Today, most builders and developers aren’t dealing with those types of clients. We’re encouraging LOs to embrace the underserved strategy and raise their hands as experts. We may not be able to compete for all the business that builder brings to the table, but helping them expand their prospect base to include the underserved market is a win for them and a win for us.

MPA: How important is referral business in tapping the underserved market – or any market, for that matter?

RB: It’s everything. We launched a very comprehensive “client for life” strategy this year, where we’re serving our customers throughout the origination process and getting feedback from them so we can understand what we’re doing well – and what we can do better. Intuitively, everyone knows customer service is important, but until this year we didn’t put a lot of teeth into it, really measuring its impact.

The way we make sure we get referrals is by delivering exceptional customer service. We’re using that survey to find out what we could have done better, thank them for their business and ask for those referrals.

MPA: When you’re dealing with the underserved market, I imagine finding the right loan product is even more important than usual. How do you help customers determine which product is right for them?

RB: Dodd-Frank did a good job eliminating any steering conflicts when it comes to compensation.
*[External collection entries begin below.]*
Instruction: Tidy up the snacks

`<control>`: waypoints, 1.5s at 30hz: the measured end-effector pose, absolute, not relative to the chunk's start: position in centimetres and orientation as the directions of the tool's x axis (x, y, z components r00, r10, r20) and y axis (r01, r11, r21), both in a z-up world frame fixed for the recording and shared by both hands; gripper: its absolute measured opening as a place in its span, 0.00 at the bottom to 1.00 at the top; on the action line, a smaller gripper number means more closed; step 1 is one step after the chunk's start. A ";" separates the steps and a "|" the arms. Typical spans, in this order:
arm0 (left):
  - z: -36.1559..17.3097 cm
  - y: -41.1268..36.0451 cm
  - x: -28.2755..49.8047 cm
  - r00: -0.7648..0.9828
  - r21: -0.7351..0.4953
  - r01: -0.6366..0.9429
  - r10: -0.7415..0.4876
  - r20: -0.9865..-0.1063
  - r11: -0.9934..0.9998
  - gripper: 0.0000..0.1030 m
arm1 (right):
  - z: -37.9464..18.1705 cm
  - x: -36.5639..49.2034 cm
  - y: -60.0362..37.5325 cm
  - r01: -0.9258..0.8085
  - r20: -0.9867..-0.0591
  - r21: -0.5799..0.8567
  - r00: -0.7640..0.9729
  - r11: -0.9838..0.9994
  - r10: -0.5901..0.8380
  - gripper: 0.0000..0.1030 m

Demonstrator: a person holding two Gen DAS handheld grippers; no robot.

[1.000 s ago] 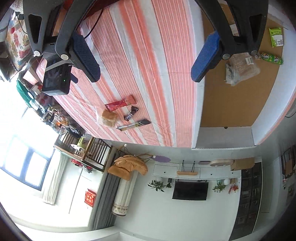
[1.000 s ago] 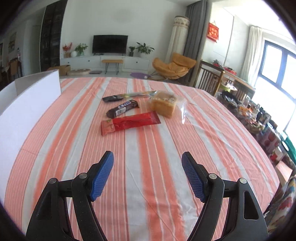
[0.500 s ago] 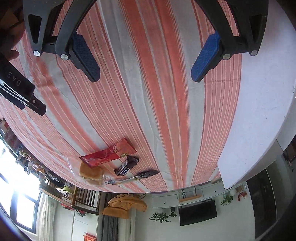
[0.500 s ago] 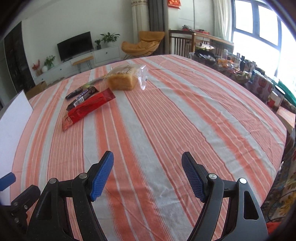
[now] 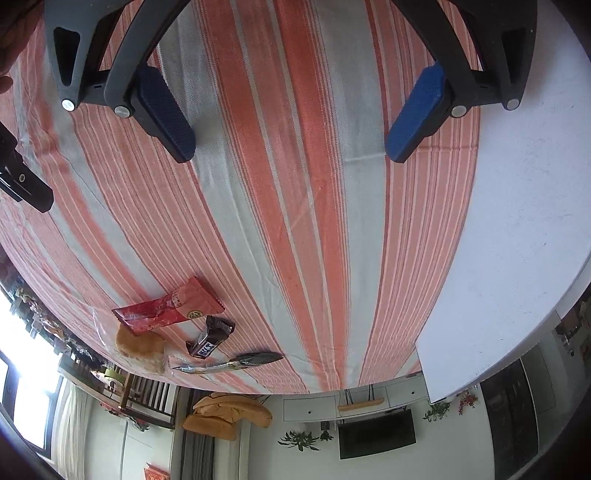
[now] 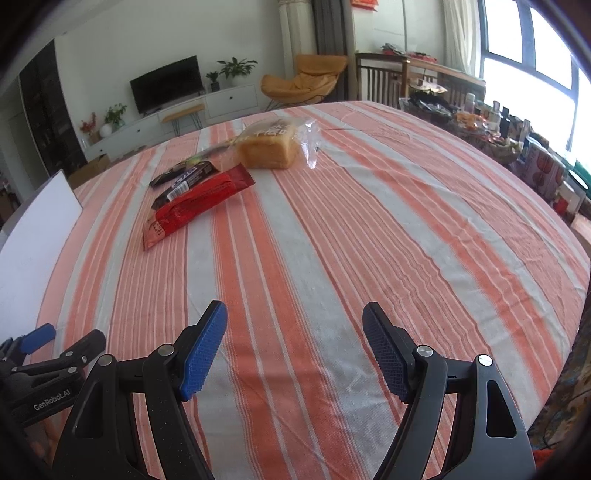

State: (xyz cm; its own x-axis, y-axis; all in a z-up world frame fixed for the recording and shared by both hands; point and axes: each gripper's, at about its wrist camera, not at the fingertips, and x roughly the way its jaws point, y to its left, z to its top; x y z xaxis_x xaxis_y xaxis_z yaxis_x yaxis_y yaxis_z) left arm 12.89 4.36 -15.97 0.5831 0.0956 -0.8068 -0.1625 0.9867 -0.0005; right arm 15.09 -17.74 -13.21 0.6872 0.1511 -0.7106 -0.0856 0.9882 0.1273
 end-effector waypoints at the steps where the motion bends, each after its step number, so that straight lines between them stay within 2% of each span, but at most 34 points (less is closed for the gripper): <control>1: -16.0 4.4 12.8 0.583 -0.002 -0.162 0.094 -0.807 0.987 1.00 | -13.2 15.4 -17.8 -0.097 -0.716 0.158 0.674 0.983 0.181 0.76; 6: -16.0 4.4 12.9 0.583 -0.004 -0.161 0.092 -0.807 0.987 1.00 | -14.0 20.0 -17.2 -0.086 -0.759 0.391 0.532 0.916 0.374 0.76; 10: -16.0 4.4 12.9 0.583 -0.003 -0.161 0.092 -0.807 0.987 1.00 | -13.5 25.4 -15.3 -0.049 -0.769 0.459 0.477 0.887 0.425 0.75; 12: -16.0 4.4 12.9 0.583 -0.003 -0.161 0.092 -0.807 0.987 1.00 | -13.4 27.8 -14.0 -0.037 -0.785 0.450 0.459 0.892 0.415 0.73; 14: -15.9 4.4 12.9 0.583 -0.003 -0.161 0.093 -0.807 0.987 1.00 | -13.6 29.8 -12.6 -0.023 -0.804 0.436 0.439 0.900 0.401 0.61; 15: -16.0 4.4 12.9 0.583 -0.003 -0.161 0.093 -0.807 0.987 1.00 | -13.9 30.5 -12.1 -0.013 -0.811 0.438 0.425 0.899 0.402 0.52; 20: -16.0 4.4 12.9 0.583 -0.003 -0.161 0.092 -0.807 0.987 1.00 | -13.8 31.6 -9.8 0.009 -0.820 0.398 0.451 0.917 0.352 0.54; 24: -16.0 4.4 12.9 0.583 -0.003 -0.161 0.092 -0.807 0.987 1.00 | -13.4 31.4 -7.8 -0.074 -0.835 0.270 0.478 0.960 0.271 0.56; 26: -16.0 4.4 12.9 0.583 -0.003 -0.160 0.092 -0.807 0.987 1.00 | -13.4 31.1 -7.2 -0.122 -0.843 0.207 0.480 0.971 0.240 0.53; 28: -16.0 4.4 12.9 0.583 -0.003 -0.160 0.092 -0.807 0.987 1.00 | -13.6 30.5 -6.8 -0.181 -0.850 0.144 0.481 0.973 0.215 0.40; 32: -16.0 4.4 12.9 0.583 -0.003 -0.160 0.092 -0.807 0.987 1.00 | -13.6 29.3 -8.0 -0.237 -0.857 0.173 0.443 0.956 0.265 0.28; 42: -16.0 4.4 12.8 0.583 -0.002 -0.160 0.093 -0.807 0.987 1.00 | -13.7 23.0 -16.3 -0.319 -0.863 0.127 0.431 0.939 0.264 0.29; 44: -16.0 4.4 12.8 0.583 -0.002 -0.160 0.093 -0.807 0.987 1.00 | -13.7 21.5 -18.1 -0.299 -0.857 0.094 0.461 0.950 0.230 0.32; 45: -16.0 4.4 12.8 0.583 -0.002 -0.160 0.093 -0.807 0.987 1.00 | -13.8 20.9 -18.6 -0.282 -0.854 0.077 0.477 0.956 0.210 0.40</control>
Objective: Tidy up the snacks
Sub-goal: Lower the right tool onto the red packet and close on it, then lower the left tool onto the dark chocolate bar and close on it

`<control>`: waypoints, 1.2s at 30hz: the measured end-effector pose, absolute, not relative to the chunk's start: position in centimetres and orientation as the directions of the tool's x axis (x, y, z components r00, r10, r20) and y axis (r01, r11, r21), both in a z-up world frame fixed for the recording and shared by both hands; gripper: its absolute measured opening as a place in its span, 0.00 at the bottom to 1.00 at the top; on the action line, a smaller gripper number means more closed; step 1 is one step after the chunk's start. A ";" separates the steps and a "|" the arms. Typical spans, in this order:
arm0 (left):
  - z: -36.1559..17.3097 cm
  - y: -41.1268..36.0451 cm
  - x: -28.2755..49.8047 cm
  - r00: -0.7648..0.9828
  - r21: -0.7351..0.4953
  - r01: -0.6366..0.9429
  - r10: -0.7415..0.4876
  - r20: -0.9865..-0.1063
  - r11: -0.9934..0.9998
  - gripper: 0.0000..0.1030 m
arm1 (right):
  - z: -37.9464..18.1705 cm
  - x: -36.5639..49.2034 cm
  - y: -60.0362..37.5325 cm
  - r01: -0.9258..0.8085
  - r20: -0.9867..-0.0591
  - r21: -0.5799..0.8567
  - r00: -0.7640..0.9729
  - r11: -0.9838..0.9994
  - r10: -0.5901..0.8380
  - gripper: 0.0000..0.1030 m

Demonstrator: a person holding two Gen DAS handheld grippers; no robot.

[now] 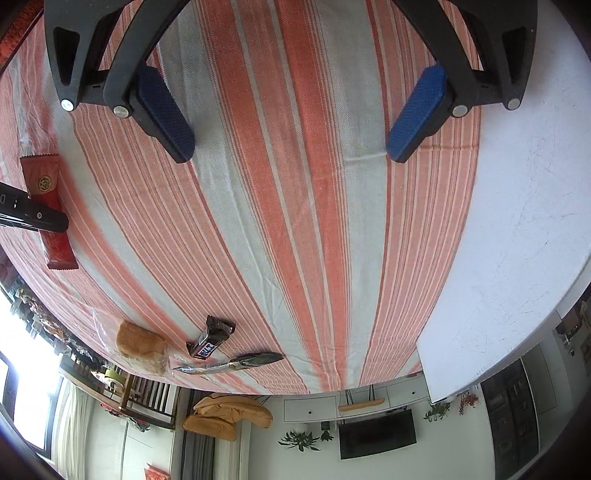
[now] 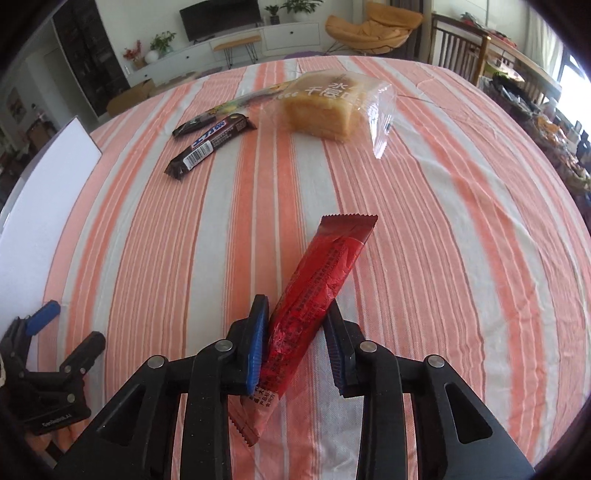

Beyond that, the short answer to the question is that only the client knows what’s best for them. Our job is to listen to the client and then present the opportunities that match those needs.

MPA: The mortgage process can be daunting – especially for clients who might have credit issues. How do you make the experience as pleasant as possible for them?

RB: First and foremost, it’s to set good expectations. Especially when you’re dealing with that underserved segment, the propensity for challenges goes up considerably. With us, it’s really making sure that the LO sets the right expectation up front – in terms of the documentation that’s going to be required, the time that it’s going to take to get the loan done. Setting those expectations up front is critical. Other than that, it’s an ongoing process to strip anything out of the process that doesn’t add value. We’re constantly looking at the life cycle of the origination process and trying to strip away anything that doesn’t add value. The more steps you can eliminate, he better off you are.

MPA: Finally, what do you see ahead for the mortgage business in 2017?

RB: It’s going to be a very difficult year, but we are forecasting growth of about 25%. We expect the mix to shift heavily from refi to purchase. We ended 2016 about 80% refi 20% purchase, and expect to end this year closer to 50-50. We expect our business to grow, and we expect it to grow predominantly through purchase business. Originations will shrink, if you listen to some people, by up to 40%. So for us to project growth comes with an assumption that we’re going to be doing new business, and we’re going to do it better than others.